Tra queste, Antigone rivela quella di G.T., un giovane ragazzo di 21 anni che secondo il Tribunale di Milano in carcere non doveva stare. Detenuto a San Vittore dall’agosto del 2021 per il furto di un cellulare, nel mese di ottobre il giudice aveva disposto il suo trasferimento in Rems (Residenza per le misure di sicurezza) in quanto una perizia psichiatrica dimostrava la sua incompatibilità con il regime carcerario, a causa di un disturbo borderline della personalità. Nella notte del 31 maggio, a otto mesi da quella pronuncia, G. T. si è tolto la vita. Nelle settimane precedenti ci aveva già provato altre due volte. Pochi giorni prima, il 26 maggio, in una cella dello stesso reparto di San Vittore, si era suicidato un altro giovane ragazzo. Si chiamava Abou El Maati, aveva 24 anni, era un cittadino italiano di origine egiziana. Altra storia tragica riportata da Antigone è quella di G.P., un uomo di 30 anni con problemi psichiatrici toltosi la vita il 28 giugno nel carcere di Bari, dove si trovava da appena due giorni. Dopo il suo arresto era stato condotto nella ex sezione femminile dell’istituto, inagibile da anni e adibita a inizio pandemia a luogo per svolgere i periodi di isolamento. Da tempo la sezione era però utilizzata di fatto come reparto per detenuti con patologie psichiatriche, nonostante non fosse in alcun modo adatta a tale funzione per carenze di spazi e di personale. Antigone riporta infine la storia di una donna, di cui il nome ad oggi è però sconosciuto. Si sa solo che era di origine romena, aveva 36 anni ed era detenuta da poco tempo all’interno dell’Articolazione per la tutela della salute mentale (ATSM) del carcere di Barcellona Pozzo di Gotto, in provincia di Messina. Nel pomeriggio del 10 aprile è stata ritrovata senza vita nel cortile dell’ex Ospedale psichiatrico giudiziario, al termine dell’ora d’aria.

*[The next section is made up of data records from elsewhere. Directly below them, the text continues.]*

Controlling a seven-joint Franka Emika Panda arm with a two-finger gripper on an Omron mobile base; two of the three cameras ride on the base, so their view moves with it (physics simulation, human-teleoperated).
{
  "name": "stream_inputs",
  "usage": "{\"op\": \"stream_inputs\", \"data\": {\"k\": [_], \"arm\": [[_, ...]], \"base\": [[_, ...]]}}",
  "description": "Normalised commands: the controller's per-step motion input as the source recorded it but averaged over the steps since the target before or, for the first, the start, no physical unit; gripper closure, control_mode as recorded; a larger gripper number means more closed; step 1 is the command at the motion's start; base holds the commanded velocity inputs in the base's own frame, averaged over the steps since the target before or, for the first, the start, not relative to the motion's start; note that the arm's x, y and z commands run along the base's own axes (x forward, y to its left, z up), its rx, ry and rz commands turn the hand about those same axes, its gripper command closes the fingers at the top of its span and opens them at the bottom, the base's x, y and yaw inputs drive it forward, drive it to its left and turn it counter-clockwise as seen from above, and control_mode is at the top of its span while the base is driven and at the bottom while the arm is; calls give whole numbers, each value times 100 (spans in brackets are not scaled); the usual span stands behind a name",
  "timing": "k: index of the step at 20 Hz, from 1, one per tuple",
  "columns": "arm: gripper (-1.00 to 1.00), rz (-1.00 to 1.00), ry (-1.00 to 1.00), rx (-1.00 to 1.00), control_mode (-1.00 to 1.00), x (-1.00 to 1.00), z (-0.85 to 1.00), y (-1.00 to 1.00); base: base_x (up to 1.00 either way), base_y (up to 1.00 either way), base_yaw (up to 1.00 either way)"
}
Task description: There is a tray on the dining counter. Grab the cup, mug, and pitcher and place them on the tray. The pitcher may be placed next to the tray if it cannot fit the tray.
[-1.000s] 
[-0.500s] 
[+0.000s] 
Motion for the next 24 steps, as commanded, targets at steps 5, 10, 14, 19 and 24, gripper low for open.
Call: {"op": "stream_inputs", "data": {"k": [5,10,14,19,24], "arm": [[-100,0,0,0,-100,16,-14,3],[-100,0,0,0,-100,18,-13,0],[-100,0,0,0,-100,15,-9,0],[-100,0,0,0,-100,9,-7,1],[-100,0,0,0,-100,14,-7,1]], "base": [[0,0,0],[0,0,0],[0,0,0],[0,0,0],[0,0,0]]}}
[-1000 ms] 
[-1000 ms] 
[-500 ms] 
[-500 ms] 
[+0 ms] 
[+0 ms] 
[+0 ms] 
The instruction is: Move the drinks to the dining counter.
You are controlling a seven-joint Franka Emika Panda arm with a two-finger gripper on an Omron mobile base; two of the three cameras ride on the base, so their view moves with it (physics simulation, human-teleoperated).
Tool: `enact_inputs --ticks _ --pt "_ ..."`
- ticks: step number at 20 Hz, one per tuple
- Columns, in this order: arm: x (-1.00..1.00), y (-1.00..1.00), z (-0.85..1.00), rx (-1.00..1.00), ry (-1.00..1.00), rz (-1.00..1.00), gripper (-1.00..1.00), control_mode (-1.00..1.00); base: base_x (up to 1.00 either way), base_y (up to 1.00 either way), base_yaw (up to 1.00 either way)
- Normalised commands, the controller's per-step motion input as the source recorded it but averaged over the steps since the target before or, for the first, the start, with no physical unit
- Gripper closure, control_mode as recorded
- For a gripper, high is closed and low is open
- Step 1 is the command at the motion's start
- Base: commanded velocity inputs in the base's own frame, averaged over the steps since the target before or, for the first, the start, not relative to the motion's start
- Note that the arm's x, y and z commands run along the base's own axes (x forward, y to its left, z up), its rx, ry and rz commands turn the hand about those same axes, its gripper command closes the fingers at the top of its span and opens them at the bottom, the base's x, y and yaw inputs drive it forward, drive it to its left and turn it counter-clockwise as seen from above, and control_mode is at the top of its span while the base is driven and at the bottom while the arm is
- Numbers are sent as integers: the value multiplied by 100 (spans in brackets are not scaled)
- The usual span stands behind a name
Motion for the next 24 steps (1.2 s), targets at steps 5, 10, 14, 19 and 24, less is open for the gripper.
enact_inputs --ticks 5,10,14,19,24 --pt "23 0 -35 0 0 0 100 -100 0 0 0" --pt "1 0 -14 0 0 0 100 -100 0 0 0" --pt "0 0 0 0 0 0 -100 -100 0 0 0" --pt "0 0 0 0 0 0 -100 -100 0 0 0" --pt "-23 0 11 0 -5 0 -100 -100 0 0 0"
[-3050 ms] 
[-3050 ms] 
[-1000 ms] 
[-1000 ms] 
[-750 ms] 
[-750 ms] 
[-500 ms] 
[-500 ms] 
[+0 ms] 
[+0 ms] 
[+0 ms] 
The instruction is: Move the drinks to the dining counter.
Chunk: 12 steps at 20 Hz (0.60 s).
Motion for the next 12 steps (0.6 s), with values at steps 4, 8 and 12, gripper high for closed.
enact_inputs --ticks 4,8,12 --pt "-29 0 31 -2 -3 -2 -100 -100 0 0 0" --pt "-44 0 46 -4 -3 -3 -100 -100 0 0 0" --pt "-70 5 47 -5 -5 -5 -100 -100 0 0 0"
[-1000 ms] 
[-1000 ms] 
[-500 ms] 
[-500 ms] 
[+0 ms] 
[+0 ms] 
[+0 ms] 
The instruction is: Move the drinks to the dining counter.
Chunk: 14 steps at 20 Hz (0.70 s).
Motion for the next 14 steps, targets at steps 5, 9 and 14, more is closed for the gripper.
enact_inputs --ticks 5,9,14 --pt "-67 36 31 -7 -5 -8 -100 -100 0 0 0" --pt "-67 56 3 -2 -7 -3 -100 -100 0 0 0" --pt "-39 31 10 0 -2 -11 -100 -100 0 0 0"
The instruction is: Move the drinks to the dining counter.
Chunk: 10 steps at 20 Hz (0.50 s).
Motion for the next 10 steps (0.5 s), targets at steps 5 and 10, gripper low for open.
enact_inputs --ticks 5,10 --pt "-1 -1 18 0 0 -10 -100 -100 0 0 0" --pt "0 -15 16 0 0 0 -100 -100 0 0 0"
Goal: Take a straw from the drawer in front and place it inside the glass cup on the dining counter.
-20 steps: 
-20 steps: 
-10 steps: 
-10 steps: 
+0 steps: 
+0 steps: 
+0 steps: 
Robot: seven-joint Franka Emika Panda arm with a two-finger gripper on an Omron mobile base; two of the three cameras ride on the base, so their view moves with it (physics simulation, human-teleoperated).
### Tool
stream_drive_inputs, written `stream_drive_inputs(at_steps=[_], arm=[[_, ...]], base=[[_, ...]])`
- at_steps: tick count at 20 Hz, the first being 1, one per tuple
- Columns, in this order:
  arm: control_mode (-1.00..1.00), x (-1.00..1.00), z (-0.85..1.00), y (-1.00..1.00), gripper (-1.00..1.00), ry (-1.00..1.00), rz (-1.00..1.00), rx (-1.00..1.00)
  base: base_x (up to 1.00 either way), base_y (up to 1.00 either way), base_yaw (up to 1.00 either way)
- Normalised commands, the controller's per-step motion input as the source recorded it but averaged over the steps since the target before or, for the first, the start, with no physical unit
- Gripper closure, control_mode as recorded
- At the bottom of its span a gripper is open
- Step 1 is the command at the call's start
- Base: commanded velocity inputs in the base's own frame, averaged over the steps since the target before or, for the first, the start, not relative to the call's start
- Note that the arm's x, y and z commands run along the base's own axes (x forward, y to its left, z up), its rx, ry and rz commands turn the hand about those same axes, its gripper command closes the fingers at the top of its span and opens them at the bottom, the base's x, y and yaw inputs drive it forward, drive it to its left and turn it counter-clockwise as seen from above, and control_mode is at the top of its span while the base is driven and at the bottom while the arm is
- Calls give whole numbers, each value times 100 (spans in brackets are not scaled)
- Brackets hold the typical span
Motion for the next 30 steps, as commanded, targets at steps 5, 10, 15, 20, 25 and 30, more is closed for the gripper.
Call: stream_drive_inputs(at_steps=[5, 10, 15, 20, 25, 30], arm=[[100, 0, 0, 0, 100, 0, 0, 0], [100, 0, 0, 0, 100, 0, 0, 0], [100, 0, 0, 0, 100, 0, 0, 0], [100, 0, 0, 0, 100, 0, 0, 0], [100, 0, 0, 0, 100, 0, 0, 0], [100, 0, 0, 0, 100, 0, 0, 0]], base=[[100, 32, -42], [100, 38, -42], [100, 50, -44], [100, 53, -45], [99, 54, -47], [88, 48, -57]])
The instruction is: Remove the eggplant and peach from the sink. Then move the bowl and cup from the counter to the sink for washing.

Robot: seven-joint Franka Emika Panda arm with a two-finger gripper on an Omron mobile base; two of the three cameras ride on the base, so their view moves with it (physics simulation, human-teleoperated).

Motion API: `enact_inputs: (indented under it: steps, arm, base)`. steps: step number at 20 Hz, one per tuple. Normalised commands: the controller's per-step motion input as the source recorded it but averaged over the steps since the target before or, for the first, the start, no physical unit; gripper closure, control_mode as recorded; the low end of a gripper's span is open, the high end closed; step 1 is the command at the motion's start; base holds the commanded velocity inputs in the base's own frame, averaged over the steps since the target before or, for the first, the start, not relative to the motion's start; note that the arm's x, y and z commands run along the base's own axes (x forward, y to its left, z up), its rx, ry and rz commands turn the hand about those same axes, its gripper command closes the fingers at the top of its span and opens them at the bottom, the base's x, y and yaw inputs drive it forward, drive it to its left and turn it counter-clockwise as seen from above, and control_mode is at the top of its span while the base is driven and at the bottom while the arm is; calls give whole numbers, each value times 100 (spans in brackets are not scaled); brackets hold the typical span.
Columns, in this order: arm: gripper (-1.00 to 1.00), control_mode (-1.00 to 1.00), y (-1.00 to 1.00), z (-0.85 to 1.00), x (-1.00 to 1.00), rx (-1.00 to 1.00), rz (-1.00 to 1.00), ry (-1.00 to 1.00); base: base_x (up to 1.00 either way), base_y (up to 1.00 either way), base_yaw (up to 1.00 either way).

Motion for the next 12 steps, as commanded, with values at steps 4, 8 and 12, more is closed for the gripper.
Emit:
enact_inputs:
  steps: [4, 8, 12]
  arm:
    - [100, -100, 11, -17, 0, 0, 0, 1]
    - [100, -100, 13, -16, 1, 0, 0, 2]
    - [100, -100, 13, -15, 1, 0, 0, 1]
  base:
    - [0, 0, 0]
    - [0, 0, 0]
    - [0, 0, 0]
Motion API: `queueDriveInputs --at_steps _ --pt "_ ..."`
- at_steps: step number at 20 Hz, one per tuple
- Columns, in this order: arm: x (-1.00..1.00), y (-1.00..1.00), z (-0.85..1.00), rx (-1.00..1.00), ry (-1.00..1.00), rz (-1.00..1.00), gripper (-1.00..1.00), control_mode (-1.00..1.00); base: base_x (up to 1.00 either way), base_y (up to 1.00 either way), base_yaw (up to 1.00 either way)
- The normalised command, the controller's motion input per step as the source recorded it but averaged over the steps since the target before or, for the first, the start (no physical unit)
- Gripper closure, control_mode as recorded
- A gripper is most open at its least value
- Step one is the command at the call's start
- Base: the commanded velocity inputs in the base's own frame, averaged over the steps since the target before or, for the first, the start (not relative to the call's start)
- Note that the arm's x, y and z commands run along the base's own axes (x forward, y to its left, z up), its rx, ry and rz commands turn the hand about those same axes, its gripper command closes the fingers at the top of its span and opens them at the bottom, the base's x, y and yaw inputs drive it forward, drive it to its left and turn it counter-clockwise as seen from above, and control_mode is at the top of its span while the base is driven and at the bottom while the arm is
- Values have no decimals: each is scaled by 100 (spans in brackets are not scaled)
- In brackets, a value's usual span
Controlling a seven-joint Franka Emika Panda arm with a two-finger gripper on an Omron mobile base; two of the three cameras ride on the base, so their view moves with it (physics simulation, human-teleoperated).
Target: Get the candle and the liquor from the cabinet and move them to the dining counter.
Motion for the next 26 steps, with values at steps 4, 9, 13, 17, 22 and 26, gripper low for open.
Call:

La salute mentale resta il capitolo più problematico

Nell’ambito della questione delle condizioni di salute della popolazione detenuta, quello della salute mentale rimane il capitolo più significativo nei numeri e più problematico nelle risposte date dalle aziende sanitarie e dall’amministrazione penitenziaria. I numeri anzitutto continuano a fotografare il carcere come “psico-patogeno” dove il disagio psichico, diagnosticato e non, è diffuso, capillare e omogeneo sul territorio nazionale. I “disturbi psichici” rappresentano la metà delle patologie rilevate nella popolazione detenuta. Per avere un’idea della consistenza di questo dato, basti pensare che gli altri due gruppi di patologie più diagnosticate in carcere, che sono quelle del sistema cardiocircolatorio e delle malattie endocrine, del metabolismo e immunitarie, sono entrambi al 15% del totale delle patologie rilevate. Dunque il disturbo psichico è di gran lunga la prima categoria diagnostica nelle carceri italiane. Antigone, raccogliendo i dati direttamente dagli operatori sanitari delle singole carceri visitate nell’ultimo anno, ha rilevato che il 13% del totale della popolazione detenuta ha una diagnosi psichiatrica grave, in numeri assoluti significa oltre 7 mila persone. Solo per una piccola parte, dalla diagnosi è seguita una misura di tipo giudiziario. Una rilevazione statistica relativa alla sola Toscana presenta numeri ancora più significativi, sottolineando come su 1.744 persone sottoposte a visita medica in un anno, 610 avessero almeno un disturbo psichiatrico, pari al 34,5% delle persone sottoposte a controllo medico.